Try it → Retype each of the entries below exactly as written.

Stored items:

<<<<

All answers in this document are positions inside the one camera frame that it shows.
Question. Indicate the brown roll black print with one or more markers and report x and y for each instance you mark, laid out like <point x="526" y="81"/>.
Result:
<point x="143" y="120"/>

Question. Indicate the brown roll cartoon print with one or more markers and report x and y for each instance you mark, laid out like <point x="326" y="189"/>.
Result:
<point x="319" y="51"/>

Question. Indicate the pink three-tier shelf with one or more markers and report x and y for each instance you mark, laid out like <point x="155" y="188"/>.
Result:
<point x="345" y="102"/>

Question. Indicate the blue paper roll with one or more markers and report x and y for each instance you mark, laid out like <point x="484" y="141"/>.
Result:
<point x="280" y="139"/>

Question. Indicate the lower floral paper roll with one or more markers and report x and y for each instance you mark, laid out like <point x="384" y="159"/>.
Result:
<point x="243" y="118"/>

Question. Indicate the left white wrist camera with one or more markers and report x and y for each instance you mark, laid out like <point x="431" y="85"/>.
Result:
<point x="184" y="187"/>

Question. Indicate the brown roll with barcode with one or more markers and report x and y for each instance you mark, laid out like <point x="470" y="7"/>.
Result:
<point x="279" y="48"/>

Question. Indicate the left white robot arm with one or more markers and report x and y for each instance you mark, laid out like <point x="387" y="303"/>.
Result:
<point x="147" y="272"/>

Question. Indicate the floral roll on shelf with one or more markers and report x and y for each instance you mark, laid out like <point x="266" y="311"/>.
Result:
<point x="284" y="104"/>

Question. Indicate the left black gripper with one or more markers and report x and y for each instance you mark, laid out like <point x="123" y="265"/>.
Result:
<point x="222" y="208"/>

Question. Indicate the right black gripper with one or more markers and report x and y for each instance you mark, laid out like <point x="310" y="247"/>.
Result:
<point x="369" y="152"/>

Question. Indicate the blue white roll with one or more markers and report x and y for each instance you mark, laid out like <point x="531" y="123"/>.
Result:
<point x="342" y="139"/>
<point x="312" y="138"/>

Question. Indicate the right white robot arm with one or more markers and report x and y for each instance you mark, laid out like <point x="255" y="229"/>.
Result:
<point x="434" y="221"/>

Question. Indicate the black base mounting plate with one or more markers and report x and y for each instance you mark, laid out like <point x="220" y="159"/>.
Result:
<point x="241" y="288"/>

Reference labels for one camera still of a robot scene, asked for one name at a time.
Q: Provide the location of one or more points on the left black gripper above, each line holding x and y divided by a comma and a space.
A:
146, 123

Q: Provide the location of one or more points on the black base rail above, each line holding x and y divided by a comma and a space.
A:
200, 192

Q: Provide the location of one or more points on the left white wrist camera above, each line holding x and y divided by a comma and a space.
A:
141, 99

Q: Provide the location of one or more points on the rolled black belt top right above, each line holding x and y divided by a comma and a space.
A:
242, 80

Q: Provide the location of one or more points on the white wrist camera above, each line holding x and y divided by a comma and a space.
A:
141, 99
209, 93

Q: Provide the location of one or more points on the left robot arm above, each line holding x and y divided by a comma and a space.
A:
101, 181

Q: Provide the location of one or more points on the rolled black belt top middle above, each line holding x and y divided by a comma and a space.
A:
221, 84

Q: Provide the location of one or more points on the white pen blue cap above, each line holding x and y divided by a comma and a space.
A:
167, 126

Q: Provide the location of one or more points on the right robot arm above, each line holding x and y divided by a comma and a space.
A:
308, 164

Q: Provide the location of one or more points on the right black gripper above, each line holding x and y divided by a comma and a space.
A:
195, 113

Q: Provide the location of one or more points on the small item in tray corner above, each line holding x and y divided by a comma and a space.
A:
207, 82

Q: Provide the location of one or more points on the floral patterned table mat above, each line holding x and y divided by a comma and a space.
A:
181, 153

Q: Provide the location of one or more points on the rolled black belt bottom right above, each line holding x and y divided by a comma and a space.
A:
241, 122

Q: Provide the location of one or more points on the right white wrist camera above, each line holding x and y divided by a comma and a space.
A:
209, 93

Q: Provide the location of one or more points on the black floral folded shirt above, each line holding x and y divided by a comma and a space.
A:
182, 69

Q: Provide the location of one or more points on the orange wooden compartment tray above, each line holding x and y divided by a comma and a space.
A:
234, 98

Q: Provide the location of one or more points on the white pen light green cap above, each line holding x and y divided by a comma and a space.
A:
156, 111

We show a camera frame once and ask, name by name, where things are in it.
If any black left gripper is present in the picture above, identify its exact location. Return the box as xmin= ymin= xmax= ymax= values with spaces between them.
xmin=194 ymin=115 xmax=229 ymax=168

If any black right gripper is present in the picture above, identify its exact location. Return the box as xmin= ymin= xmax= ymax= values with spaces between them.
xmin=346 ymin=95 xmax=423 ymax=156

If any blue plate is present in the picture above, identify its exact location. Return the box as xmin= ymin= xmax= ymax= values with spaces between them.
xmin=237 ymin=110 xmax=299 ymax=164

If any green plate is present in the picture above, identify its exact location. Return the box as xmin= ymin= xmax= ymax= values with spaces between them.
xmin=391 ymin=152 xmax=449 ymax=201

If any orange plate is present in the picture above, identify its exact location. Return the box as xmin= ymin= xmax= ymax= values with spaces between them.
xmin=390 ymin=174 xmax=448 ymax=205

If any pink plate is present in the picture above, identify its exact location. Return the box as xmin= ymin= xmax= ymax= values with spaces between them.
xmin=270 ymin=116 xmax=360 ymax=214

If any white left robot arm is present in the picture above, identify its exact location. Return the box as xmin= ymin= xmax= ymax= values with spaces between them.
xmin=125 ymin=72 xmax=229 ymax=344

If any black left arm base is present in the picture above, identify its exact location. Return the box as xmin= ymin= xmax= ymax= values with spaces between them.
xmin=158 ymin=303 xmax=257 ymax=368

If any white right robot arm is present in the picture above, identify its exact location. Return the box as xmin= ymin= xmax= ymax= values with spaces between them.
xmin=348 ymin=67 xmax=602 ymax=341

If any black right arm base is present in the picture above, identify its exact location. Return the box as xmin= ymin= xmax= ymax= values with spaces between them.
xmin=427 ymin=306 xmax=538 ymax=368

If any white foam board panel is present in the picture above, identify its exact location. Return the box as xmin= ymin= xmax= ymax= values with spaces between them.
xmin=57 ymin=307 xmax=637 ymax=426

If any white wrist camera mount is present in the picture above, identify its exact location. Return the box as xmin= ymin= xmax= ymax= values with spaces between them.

>>>>

Exercise answer →
All answers in this document are positions inside the one camera frame that it shows.
Question. Indicate the brown roll black print with one or more markers and report x and y for each instance you mark, laid out like <point x="526" y="81"/>.
Result:
<point x="143" y="120"/>

Question. Indicate the brown roll cartoon print with one or more markers and report x and y for each instance you mark, laid out like <point x="326" y="189"/>.
Result:
<point x="319" y="51"/>

Question. Indicate the pink three-tier shelf with one or more markers and report x and y for each instance you mark, laid out like <point x="155" y="188"/>.
Result:
<point x="345" y="102"/>

Question. Indicate the blue paper roll with one or more markers and report x and y for each instance you mark, laid out like <point x="484" y="141"/>.
Result:
<point x="280" y="139"/>

Question. Indicate the lower floral paper roll with one or more markers and report x and y for each instance you mark, laid out like <point x="384" y="159"/>.
Result:
<point x="243" y="118"/>

Question. Indicate the left white wrist camera with one or more markers and report x and y for each instance you mark, laid out like <point x="431" y="85"/>.
Result:
<point x="184" y="187"/>

Question. Indicate the brown roll with barcode with one or more markers and report x and y for each instance you mark, laid out like <point x="470" y="7"/>.
Result:
<point x="279" y="48"/>

Question. Indicate the left white robot arm with one or more markers and report x and y for each instance you mark, laid out like <point x="387" y="303"/>.
Result:
<point x="147" y="272"/>

Question. Indicate the floral roll on shelf with one or more markers and report x and y for each instance you mark, laid out like <point x="266" y="311"/>.
Result:
<point x="284" y="104"/>

Question. Indicate the left black gripper with one or more markers and report x and y for each instance you mark, laid out like <point x="123" y="265"/>.
Result:
<point x="222" y="208"/>

Question. Indicate the right black gripper with one or more markers and report x and y for each instance you mark, laid out like <point x="310" y="247"/>.
Result:
<point x="369" y="152"/>

Question. Indicate the blue white roll with one or more markers and report x and y for each instance you mark, laid out like <point x="531" y="123"/>.
Result:
<point x="342" y="139"/>
<point x="312" y="138"/>

Question. Indicate the right white robot arm with one or more markers and report x and y for each instance you mark, laid out like <point x="255" y="229"/>.
Result:
<point x="434" y="221"/>

Question. Indicate the black base mounting plate with one or more markers and report x and y for each instance you mark, laid out like <point x="220" y="159"/>.
Result:
<point x="241" y="288"/>

Reference labels for one camera still of a robot scene, asked for one name at a time.
Q: Provide the location of one or more points on the left black gripper above, each line holding x and y divided by a comma and a space.
A:
146, 123

Q: Provide the location of one or more points on the black base rail above, each line holding x and y divided by a comma and a space.
A:
200, 192

Q: Provide the location of one or more points on the left white wrist camera above, each line holding x and y divided by a comma and a space.
A:
141, 99

Q: Provide the location of one or more points on the rolled black belt top right above, each line holding x and y divided by a comma and a space.
A:
242, 80

Q: Provide the location of one or more points on the white wrist camera above, each line holding x and y divided by a comma and a space.
A:
141, 99
209, 93

Q: Provide the location of one or more points on the left robot arm above, each line holding x and y divided by a comma and a space.
A:
101, 181

Q: Provide the location of one or more points on the rolled black belt top middle above, each line holding x and y divided by a comma and a space.
A:
221, 84

Q: Provide the location of one or more points on the white pen blue cap above, each line holding x and y divided by a comma and a space.
A:
167, 126

Q: Provide the location of one or more points on the right robot arm above, each line holding x and y divided by a comma and a space.
A:
308, 164

Q: Provide the location of one or more points on the right black gripper above, each line holding x and y divided by a comma and a space.
A:
195, 113

Q: Provide the location of one or more points on the small item in tray corner above, each line holding x and y divided by a comma and a space.
A:
207, 82

Q: Provide the location of one or more points on the floral patterned table mat above, each line holding x and y divided by a comma and a space.
A:
181, 153

Q: Provide the location of one or more points on the rolled black belt bottom right above, each line holding x and y divided by a comma and a space.
A:
241, 122

Q: Provide the location of one or more points on the right white wrist camera above, each line holding x and y divided by a comma and a space.
A:
209, 93

Q: Provide the location of one or more points on the black floral folded shirt above, each line holding x and y divided by a comma and a space.
A:
182, 69

Q: Provide the location of one or more points on the orange wooden compartment tray above, each line holding x and y divided by a comma and a space.
A:
234, 98

Q: Provide the location of one or more points on the white pen light green cap above, each line holding x and y divided by a comma and a space.
A:
156, 111

We show a camera frame once and ask, name by name, where things are in it.
If any black left gripper is present in the picture above, identify its exact location. Return the box as xmin= ymin= xmax= ymax= values with spaces between them.
xmin=194 ymin=115 xmax=229 ymax=168

If any black right gripper is present in the picture above, identify its exact location. Return the box as xmin= ymin= xmax= ymax= values with spaces between them.
xmin=346 ymin=95 xmax=423 ymax=156

If any blue plate is present in the picture above, identify its exact location. Return the box as xmin= ymin= xmax= ymax= values with spaces between them.
xmin=237 ymin=110 xmax=299 ymax=164

If any green plate is present in the picture above, identify its exact location. Return the box as xmin= ymin= xmax= ymax= values with spaces between them.
xmin=391 ymin=152 xmax=449 ymax=201

If any orange plate is present in the picture above, identify its exact location. Return the box as xmin= ymin= xmax= ymax= values with spaces between them.
xmin=390 ymin=174 xmax=448 ymax=205

If any pink plate is present in the picture above, identify its exact location. Return the box as xmin= ymin= xmax= ymax= values with spaces between them.
xmin=270 ymin=116 xmax=360 ymax=214

If any white left robot arm is present in the picture above, identify its exact location. Return the box as xmin= ymin= xmax= ymax= values with spaces between them.
xmin=125 ymin=72 xmax=229 ymax=344

If any black left arm base is present in the picture above, identify its exact location. Return the box as xmin= ymin= xmax= ymax= values with spaces between them.
xmin=158 ymin=303 xmax=257 ymax=368

If any white right robot arm is present in the picture above, identify its exact location. Return the box as xmin= ymin= xmax= ymax= values with spaces between them.
xmin=348 ymin=67 xmax=602 ymax=341

If any black right arm base is present in the picture above, identify its exact location. Return the box as xmin= ymin= xmax= ymax= values with spaces between them.
xmin=427 ymin=306 xmax=538 ymax=368

If any white foam board panel is present in the picture above, identify its exact location. Return the box as xmin= ymin= xmax= ymax= values with spaces between them.
xmin=57 ymin=307 xmax=637 ymax=426

If any white wrist camera mount is present in the picture above, identify its exact location. Return the box as xmin= ymin= xmax= ymax= values with spaces between them.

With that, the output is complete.